• **Task item**: Read each of the lines below and tally those with "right"; the tally is the whole answer.

== Segment start ==

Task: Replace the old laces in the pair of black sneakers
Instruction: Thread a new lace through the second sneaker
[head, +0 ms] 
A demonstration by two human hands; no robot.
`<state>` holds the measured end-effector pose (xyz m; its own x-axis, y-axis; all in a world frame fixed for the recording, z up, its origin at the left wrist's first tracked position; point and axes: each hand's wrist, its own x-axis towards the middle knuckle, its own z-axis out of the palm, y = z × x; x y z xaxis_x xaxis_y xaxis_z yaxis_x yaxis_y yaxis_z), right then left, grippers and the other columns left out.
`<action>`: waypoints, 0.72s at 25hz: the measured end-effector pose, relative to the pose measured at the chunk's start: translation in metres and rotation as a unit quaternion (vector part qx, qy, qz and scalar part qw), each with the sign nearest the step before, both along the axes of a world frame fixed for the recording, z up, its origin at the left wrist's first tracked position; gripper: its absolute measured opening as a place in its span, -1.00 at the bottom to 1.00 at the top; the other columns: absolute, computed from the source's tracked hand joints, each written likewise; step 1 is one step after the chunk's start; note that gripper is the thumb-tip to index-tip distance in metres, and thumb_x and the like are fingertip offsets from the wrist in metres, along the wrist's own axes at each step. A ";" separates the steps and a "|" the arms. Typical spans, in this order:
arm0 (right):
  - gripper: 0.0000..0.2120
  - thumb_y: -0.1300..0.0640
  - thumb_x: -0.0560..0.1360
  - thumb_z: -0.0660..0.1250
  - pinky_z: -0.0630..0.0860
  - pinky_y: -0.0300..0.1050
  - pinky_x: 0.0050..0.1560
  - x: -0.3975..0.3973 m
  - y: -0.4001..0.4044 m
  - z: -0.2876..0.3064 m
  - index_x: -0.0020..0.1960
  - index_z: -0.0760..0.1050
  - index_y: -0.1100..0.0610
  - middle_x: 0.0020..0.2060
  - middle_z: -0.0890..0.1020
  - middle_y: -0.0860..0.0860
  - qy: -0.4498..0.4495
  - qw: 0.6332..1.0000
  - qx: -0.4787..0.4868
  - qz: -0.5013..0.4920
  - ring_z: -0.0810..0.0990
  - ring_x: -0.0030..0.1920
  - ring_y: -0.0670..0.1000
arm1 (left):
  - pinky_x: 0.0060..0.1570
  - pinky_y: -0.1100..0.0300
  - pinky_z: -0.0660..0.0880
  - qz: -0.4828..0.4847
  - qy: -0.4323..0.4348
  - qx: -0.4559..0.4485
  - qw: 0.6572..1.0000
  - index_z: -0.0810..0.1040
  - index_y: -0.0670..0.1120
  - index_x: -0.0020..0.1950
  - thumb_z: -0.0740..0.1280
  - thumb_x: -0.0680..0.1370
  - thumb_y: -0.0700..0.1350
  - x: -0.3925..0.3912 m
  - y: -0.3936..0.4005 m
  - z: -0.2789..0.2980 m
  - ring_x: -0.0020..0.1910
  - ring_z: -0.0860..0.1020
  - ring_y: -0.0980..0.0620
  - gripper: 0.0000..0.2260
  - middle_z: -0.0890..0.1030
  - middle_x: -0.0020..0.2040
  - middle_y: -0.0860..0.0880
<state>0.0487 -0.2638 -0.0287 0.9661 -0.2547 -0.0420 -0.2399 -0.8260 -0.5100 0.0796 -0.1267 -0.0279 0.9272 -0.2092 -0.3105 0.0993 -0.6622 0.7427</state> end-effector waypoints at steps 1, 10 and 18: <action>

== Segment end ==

• **Result**: 2